Records:
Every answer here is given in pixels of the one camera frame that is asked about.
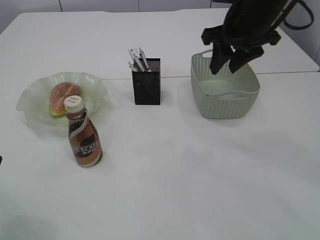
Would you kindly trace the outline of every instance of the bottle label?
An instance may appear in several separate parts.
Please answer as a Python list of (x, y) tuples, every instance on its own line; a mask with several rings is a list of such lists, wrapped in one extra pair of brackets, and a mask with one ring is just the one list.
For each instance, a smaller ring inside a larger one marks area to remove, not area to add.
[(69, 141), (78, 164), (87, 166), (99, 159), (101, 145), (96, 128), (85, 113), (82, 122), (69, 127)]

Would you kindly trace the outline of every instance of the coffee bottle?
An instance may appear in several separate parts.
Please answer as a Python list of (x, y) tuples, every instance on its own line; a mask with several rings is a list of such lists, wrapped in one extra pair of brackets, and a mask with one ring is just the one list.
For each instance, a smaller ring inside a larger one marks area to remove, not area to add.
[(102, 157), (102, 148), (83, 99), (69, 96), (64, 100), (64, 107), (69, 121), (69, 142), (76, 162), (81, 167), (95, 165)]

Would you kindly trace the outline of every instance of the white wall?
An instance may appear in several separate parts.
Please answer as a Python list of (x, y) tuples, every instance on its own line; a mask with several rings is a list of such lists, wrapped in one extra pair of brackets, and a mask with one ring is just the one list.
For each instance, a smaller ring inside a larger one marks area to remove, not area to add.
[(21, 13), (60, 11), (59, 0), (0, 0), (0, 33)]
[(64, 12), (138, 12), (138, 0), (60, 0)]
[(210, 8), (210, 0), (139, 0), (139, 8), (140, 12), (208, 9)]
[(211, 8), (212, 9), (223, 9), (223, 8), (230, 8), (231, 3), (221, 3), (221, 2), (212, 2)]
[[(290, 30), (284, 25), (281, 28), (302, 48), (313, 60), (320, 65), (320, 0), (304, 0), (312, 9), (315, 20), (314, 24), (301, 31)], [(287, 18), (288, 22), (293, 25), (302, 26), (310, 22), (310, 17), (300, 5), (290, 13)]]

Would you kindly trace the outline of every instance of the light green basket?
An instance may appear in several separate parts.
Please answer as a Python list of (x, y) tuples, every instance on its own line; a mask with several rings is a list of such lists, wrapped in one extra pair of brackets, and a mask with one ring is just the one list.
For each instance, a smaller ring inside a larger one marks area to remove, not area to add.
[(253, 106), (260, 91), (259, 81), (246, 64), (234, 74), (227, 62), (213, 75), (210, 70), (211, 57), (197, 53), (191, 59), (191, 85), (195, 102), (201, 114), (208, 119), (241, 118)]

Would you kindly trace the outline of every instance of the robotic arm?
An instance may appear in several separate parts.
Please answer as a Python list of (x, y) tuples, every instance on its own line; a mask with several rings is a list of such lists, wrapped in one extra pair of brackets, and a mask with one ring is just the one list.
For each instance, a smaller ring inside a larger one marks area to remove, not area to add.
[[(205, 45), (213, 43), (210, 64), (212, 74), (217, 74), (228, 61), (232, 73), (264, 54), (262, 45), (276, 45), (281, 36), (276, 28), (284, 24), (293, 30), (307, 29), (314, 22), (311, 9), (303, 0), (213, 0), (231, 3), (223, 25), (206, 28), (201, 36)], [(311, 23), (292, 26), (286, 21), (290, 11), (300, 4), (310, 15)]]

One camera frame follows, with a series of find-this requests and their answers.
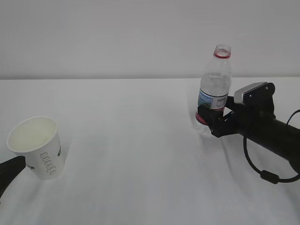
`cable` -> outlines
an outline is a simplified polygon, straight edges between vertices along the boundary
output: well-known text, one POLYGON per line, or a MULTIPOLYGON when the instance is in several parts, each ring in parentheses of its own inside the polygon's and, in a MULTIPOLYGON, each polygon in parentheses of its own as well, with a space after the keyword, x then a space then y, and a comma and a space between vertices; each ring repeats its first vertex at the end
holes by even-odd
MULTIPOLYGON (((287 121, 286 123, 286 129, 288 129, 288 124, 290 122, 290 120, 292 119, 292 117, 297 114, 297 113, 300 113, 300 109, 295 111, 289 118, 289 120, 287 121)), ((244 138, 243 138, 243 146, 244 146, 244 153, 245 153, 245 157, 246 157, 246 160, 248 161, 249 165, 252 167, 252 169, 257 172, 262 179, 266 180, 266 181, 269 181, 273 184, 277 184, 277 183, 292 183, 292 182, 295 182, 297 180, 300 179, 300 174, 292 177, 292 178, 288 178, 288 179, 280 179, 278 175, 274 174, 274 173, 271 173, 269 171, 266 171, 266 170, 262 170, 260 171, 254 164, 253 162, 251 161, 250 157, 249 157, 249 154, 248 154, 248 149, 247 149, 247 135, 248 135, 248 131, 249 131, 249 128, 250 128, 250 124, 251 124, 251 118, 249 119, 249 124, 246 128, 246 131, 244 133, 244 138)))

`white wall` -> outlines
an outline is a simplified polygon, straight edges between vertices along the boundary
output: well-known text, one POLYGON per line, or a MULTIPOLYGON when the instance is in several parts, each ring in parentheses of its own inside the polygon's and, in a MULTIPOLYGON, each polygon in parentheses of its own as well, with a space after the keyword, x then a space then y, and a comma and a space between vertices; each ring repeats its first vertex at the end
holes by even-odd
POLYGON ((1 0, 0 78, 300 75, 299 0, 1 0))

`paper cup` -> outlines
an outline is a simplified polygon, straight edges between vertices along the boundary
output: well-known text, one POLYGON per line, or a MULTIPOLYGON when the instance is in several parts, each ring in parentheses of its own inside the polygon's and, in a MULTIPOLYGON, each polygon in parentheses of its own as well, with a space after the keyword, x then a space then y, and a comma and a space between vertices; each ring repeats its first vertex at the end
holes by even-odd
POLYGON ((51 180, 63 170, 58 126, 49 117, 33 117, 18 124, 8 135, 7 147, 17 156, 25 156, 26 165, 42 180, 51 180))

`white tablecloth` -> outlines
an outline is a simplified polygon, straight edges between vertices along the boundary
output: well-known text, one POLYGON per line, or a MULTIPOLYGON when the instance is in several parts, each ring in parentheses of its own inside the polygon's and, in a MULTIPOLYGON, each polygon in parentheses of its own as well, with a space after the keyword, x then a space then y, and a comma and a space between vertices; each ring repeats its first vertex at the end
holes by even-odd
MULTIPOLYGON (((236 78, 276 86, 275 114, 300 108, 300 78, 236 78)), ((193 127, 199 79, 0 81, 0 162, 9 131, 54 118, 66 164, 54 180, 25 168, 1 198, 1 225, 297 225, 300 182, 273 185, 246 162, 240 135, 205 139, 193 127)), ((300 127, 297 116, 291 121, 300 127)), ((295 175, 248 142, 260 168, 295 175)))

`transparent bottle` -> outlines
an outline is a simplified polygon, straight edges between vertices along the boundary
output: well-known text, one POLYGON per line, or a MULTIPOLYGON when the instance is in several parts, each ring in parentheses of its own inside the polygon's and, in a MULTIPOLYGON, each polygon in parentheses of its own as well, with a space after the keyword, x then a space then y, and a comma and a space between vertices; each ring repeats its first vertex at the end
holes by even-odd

What you are asked to do: Filter the data above by the word "frame" and copy every line that matches.

Answer area:
Every answer here is given in pixels of the one camera frame that is asked about.
One camera frame follows, with a series of find-this requests and their answers.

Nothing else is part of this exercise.